§ Required work
Go through the records below and return each line that has "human" in it.

+++ Provided entries +++

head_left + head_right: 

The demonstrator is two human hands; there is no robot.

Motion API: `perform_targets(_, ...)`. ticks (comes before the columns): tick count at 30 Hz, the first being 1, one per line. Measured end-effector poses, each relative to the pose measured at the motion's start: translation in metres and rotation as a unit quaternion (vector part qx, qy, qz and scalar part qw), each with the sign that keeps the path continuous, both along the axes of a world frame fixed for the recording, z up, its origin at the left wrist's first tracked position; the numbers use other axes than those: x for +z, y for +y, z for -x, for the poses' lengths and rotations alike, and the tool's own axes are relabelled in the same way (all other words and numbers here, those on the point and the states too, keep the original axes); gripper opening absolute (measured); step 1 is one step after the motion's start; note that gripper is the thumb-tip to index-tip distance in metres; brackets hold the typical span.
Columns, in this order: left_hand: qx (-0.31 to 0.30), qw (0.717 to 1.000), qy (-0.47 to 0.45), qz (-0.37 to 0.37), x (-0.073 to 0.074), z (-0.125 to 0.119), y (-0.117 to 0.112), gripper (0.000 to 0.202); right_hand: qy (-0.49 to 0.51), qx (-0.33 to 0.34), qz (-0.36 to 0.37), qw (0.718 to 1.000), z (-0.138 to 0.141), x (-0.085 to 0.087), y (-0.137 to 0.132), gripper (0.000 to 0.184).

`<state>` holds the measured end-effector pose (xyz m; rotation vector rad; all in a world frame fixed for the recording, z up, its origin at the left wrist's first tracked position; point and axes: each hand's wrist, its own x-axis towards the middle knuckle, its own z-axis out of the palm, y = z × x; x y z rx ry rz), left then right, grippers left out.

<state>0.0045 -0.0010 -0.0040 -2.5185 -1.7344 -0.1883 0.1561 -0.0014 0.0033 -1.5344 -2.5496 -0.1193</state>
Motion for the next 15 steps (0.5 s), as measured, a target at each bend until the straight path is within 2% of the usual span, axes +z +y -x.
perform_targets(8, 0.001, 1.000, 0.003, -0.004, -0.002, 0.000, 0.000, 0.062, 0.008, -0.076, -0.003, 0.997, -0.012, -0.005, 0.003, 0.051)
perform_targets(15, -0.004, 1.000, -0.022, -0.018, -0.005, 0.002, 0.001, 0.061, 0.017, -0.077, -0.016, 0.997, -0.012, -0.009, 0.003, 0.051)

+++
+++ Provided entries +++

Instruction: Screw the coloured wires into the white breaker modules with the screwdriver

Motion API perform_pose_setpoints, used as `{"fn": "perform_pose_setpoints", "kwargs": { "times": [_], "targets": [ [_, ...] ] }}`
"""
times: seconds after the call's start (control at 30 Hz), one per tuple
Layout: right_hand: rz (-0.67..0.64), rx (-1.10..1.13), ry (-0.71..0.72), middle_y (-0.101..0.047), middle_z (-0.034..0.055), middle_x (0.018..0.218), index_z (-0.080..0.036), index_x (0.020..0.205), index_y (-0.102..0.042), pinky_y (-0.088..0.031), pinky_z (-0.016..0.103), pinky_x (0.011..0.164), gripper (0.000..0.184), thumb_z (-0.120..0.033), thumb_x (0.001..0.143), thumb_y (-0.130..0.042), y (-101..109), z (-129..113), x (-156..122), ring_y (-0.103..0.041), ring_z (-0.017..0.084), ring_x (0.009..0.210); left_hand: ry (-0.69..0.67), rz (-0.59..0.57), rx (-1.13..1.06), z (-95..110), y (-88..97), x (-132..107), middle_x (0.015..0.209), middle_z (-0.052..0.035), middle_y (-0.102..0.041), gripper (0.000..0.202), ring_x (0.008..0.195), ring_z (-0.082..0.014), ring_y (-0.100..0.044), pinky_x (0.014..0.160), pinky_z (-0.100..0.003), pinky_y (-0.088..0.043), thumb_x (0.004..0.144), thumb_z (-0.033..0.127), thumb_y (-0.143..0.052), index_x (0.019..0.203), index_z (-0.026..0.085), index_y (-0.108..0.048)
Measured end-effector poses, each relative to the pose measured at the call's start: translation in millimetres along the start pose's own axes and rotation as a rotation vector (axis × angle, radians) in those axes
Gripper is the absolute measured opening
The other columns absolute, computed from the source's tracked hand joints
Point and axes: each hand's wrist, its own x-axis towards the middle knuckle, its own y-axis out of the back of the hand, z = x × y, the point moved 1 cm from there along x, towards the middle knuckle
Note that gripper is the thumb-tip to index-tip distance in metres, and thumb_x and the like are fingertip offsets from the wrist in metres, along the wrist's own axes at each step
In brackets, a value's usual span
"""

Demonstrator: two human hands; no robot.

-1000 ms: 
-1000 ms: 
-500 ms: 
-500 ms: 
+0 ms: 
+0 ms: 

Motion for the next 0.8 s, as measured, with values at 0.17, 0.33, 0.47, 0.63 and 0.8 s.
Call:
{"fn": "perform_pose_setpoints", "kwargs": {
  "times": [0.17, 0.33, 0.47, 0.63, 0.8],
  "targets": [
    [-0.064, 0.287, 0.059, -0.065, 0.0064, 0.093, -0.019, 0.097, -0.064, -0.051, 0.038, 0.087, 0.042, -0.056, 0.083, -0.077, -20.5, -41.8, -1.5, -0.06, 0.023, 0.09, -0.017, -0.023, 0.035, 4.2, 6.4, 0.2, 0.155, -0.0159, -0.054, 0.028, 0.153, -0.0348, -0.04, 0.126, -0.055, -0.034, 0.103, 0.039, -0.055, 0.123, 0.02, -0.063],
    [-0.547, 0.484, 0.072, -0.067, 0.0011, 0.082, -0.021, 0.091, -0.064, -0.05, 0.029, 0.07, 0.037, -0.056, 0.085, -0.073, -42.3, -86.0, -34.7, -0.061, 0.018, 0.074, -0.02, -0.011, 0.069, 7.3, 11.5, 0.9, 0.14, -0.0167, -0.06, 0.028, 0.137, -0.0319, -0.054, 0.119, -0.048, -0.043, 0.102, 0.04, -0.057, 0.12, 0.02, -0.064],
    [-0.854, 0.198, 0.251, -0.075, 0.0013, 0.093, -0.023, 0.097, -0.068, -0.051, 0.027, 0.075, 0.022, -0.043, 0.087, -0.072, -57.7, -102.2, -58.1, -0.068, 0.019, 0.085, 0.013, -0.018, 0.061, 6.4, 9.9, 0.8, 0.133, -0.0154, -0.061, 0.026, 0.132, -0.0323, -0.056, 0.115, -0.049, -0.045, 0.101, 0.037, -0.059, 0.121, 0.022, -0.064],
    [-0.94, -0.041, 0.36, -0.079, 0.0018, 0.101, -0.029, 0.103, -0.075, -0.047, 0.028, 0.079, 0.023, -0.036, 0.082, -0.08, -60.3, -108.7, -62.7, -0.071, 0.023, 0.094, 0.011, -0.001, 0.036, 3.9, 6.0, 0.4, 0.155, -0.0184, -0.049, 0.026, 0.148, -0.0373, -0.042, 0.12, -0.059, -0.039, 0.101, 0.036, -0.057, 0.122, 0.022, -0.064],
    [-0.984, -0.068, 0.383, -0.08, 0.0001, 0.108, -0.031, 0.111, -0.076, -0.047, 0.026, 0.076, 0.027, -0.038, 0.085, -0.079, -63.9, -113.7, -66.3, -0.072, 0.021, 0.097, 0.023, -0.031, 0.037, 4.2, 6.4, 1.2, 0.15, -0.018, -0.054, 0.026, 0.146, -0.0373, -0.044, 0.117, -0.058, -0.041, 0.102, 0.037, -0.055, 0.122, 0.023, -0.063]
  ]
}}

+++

§ Exercise output
The demonstrator is two human hands; there is no robot.
Demonstrator: two human hands; no robot.

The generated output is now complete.